Task requirements
From the entries below, reproduce exactly the lines from the one with "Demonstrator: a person" through the one with "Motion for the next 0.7", both included, without images.

[Source records]
- - -

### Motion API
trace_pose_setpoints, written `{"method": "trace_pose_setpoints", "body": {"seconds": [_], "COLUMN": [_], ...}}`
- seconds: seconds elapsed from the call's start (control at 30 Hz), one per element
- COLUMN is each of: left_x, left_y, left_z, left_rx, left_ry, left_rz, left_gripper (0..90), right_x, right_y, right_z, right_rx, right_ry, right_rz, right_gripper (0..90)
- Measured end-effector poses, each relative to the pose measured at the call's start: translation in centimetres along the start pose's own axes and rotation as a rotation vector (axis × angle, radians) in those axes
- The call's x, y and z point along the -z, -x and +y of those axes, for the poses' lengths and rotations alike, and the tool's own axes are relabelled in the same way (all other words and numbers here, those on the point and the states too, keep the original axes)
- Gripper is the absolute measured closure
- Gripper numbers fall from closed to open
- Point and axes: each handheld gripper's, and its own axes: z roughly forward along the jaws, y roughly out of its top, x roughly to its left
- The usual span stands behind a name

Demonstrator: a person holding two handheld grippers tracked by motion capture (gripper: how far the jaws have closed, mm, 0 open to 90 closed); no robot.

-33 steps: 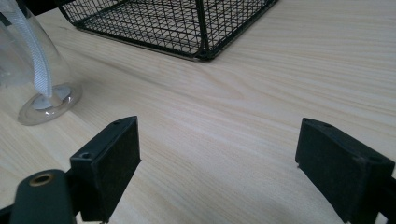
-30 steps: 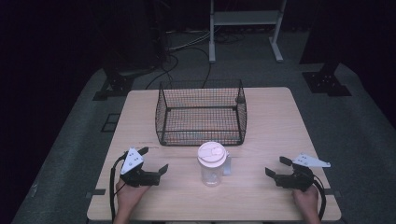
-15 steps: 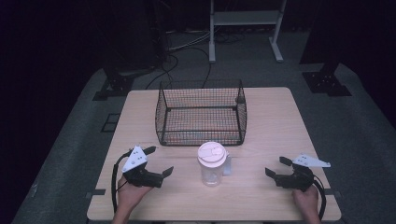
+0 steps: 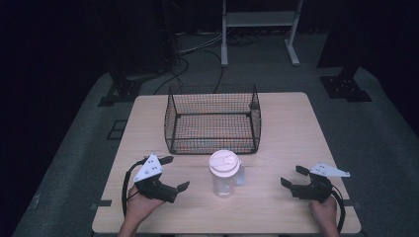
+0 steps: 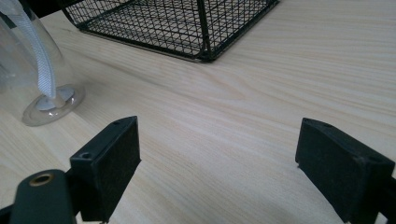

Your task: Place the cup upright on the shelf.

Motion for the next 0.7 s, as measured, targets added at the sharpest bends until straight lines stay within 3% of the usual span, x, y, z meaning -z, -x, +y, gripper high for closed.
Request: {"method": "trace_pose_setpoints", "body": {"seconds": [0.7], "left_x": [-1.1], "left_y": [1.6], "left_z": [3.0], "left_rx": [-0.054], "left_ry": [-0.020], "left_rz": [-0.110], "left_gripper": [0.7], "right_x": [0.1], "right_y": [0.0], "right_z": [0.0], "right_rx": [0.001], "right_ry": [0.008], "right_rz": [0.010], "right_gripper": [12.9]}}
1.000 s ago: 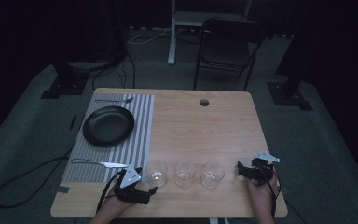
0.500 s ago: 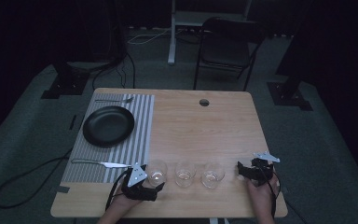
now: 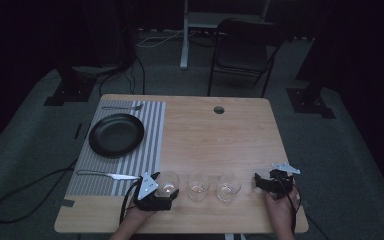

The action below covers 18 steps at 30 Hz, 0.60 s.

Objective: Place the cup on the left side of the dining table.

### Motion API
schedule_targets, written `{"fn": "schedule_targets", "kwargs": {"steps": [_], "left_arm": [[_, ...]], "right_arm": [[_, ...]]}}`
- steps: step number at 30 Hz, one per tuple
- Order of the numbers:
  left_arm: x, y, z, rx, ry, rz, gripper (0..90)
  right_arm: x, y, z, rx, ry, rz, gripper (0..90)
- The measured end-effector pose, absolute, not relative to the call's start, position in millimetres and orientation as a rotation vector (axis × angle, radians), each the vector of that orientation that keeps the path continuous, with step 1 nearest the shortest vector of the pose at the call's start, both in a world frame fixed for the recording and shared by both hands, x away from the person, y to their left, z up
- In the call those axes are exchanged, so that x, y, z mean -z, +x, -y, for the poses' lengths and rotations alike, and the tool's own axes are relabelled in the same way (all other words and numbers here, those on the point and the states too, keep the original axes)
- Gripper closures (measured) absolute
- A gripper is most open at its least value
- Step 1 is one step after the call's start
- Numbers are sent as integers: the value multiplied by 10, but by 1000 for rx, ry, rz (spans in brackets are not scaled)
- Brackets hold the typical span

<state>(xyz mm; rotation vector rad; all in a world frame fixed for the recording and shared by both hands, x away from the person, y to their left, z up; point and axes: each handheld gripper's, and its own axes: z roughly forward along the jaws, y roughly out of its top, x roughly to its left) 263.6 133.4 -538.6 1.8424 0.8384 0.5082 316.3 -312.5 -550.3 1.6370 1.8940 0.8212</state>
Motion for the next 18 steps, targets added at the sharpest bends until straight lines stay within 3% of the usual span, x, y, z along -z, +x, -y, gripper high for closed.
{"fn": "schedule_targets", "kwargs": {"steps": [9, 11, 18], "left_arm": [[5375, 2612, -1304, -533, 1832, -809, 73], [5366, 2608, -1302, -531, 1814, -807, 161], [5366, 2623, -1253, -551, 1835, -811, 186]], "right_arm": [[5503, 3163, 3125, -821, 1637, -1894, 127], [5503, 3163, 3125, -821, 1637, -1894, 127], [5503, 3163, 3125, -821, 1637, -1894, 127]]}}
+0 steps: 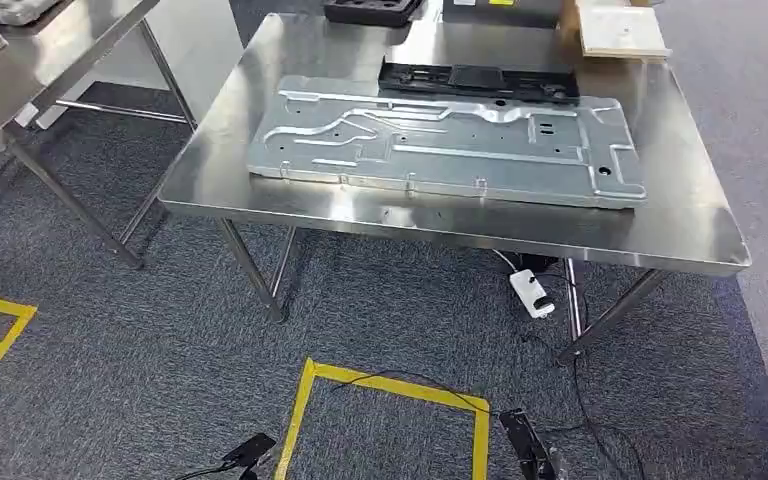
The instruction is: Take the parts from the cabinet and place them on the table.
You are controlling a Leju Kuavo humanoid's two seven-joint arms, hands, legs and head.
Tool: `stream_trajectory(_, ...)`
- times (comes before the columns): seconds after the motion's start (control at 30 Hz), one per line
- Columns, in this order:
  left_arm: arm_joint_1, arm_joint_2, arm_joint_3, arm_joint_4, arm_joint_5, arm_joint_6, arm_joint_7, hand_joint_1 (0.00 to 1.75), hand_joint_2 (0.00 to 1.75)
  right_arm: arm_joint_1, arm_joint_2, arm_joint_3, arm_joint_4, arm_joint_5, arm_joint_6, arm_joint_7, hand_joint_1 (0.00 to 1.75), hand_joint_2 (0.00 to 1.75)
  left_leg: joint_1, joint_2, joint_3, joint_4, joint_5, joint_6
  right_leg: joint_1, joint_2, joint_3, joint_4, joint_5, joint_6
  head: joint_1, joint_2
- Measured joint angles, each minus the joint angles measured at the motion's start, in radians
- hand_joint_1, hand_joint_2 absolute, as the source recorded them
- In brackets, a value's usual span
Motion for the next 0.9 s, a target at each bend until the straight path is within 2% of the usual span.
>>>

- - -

Reply
Demonstrator: a person holding two handheld grippers tracked by motion capture (gripper: how far the jaws have closed, mm, 0 open to 90 closed); no robot.

-33 steps: 
-30 steps: 
-15 steps: 
+0 steps: 
+0 steps: 

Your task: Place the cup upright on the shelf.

Motion for the next 0.7 s, as measured, targets added at the sharpest bends until straight lines stay within 3% of the usual span, x, y, z meaning -z, -x, +y, gripper high for closed.

The complete answer has been presented.